- Education: Massachusetts Institute of Technology (BS) (2007) Johns Hopkins University (DPhil) (2013)
- Known for: using Type Ia supernovae as standard candles to measure the expansion history of the universe and constrain parameters such as the Hubble constant and the properties of dark energy.
- Scientific career
- Fields: Astrophysics
- Workplaces: Duke University

= Daniel Scolnic =

American astrophysicist specializing in Type Ia supernovae and cosmology

Daniel Scolnic is an American astrophysicist and academic known for his research in observational cosmology. He currently serves as an associate professor in the Physics Department at Duke University, holding a joint appointment in the Department of Electrical and Computer Engineering.

Scolnic's primary scientific research involve using Type Ia supernovae as standard candles to measure the expansion history of the universe and constrain parameters such as the Hubble constant and the properties of dark energy. His work is central to the ongoing discussion around the Hubble tension, the significant disagreement between local and cosmological measurements of the universe's expansion rate.
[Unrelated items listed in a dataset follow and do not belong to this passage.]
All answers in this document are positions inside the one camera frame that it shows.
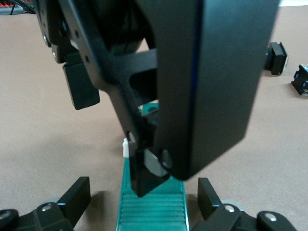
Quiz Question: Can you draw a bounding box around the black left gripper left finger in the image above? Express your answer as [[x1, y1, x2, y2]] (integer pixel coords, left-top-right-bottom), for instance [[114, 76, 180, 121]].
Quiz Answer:
[[0, 177, 91, 231]]

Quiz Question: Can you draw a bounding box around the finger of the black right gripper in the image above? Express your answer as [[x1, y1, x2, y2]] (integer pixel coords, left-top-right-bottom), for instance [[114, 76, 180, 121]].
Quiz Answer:
[[60, 0, 280, 198], [36, 0, 101, 111]]

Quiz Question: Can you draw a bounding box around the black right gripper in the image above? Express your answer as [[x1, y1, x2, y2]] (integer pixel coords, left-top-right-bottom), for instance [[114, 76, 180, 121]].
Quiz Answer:
[[96, 0, 157, 56]]

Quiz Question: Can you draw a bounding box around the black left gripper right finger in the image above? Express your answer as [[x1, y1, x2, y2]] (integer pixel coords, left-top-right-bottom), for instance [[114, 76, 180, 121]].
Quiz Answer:
[[190, 177, 298, 231]]

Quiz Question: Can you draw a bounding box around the green load switch white lever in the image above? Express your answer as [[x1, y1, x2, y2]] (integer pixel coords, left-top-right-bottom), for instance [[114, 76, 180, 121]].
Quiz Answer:
[[115, 100, 191, 231]]

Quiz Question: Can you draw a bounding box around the green push button blue block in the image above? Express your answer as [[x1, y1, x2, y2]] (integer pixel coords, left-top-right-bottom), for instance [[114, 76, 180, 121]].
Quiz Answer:
[[290, 64, 308, 97]]

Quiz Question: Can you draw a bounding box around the black selector switch red block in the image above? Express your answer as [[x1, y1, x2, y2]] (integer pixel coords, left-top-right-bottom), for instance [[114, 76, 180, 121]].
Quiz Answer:
[[264, 42, 289, 77]]

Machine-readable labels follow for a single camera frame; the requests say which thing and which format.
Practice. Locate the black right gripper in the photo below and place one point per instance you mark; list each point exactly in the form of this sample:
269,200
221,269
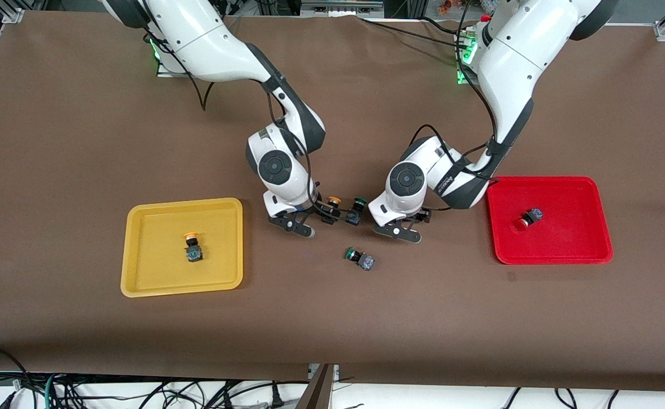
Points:
322,208

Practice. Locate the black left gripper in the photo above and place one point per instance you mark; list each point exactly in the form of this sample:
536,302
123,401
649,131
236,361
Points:
419,217

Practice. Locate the yellow push button switch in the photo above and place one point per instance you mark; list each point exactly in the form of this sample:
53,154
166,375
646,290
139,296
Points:
333,202
192,250

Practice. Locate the red push button switch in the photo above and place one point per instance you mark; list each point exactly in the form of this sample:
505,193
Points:
530,217

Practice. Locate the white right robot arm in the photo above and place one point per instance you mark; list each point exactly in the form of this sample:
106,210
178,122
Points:
219,42

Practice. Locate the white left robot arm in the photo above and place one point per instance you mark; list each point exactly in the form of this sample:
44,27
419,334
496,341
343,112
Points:
514,62

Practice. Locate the brown table cover sheet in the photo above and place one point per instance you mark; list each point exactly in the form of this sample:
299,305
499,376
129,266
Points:
332,318

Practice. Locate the red plastic tray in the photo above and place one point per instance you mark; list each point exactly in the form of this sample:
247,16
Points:
548,227

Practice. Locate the yellow plastic tray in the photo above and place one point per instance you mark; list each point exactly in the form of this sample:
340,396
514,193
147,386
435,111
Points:
182,247

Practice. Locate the black power plug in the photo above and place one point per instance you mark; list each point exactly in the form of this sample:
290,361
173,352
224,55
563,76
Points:
276,396

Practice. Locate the green push button switch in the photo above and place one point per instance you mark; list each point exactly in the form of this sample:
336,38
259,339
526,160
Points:
357,209
361,259

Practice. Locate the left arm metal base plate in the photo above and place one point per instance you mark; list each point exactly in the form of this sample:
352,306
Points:
464,57

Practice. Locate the grey metal post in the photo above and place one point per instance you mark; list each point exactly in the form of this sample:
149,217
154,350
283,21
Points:
318,389

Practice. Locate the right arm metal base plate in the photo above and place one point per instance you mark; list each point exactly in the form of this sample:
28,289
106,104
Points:
163,69

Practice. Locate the aluminium corner bracket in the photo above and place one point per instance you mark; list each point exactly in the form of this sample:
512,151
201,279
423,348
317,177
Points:
12,15

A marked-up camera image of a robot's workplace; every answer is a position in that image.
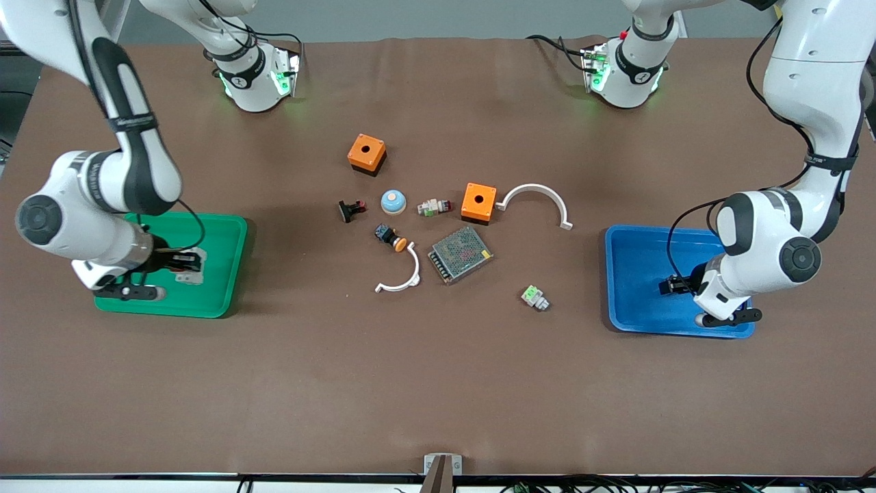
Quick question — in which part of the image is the white red circuit breaker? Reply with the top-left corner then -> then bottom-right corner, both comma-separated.
174,248 -> 207,286

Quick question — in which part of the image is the blue plastic tray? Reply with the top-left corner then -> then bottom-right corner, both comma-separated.
604,224 -> 756,340

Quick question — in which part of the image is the green plastic tray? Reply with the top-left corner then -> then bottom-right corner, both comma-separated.
94,211 -> 248,319

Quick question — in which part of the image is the large white arc clamp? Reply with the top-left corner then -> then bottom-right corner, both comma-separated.
495,184 -> 574,231

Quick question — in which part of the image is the black orange-capped push button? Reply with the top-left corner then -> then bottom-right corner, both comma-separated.
374,224 -> 409,253

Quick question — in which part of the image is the orange button box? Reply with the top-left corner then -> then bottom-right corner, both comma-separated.
347,133 -> 388,177
461,182 -> 498,225

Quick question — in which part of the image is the metal mesh power supply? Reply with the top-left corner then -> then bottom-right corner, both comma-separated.
428,225 -> 495,286

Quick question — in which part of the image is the small white arc clamp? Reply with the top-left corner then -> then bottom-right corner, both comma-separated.
374,243 -> 422,294

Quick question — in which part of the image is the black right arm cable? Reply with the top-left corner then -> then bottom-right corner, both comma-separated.
65,0 -> 207,253

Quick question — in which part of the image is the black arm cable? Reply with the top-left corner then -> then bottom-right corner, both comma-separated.
65,0 -> 207,253
667,17 -> 864,278

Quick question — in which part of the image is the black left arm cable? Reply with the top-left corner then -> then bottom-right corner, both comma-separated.
667,17 -> 864,278

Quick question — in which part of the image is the black right base cable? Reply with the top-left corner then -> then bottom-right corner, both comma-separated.
202,0 -> 303,69

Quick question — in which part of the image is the black base cable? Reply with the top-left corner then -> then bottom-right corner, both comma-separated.
526,33 -> 591,73
202,0 -> 303,69

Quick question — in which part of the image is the black left base cable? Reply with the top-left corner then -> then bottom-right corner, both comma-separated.
526,33 -> 591,73

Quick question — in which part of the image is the metal table edge bracket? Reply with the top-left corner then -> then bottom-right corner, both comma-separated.
424,454 -> 463,493
He is a recipient of the Packard Fellowship for Science and Engineering and a Sloan Research Fellowship.

== Education and early career ==
Scolnic completed his undergraduate education at the Massachusetts Institute of Technology (MIT), earning a Bachelor of Science (BS) in Physics in 2007. His undergraduate thesis, Solving the system of atomic rate equations during recombination, was supervised by theoretical astrophysicist and cosmologist Edmund Bertschinger.

He went on to earn his Doctor of Philosophy (PhD) in physics from Johns Hopkins University in 2013. His doctoral research, Combing large samples of type Ia supernovae to constrain dark energy, involved analyzing supernovae data from the Pan-STARRS survey and was supervised by Nobel Laureate Adam Riess.

Following his PhD, Scolnic was appointed as a Kavli Institute for Cosmological Physics Fellow at the University of Chicago and later transitioned to a NASA Hubble Fellow at the same institution.

== Academic and research career ==
=== Duke University ===
Scolnic joined Duke University as an assistant professor in the Physics Department in 2019 and was promoted to associate professor in 2023. He co-leads the Duke Cosmology Group, which uses observational data to investigate the expansion history of the cosmos and the nature of dark energy.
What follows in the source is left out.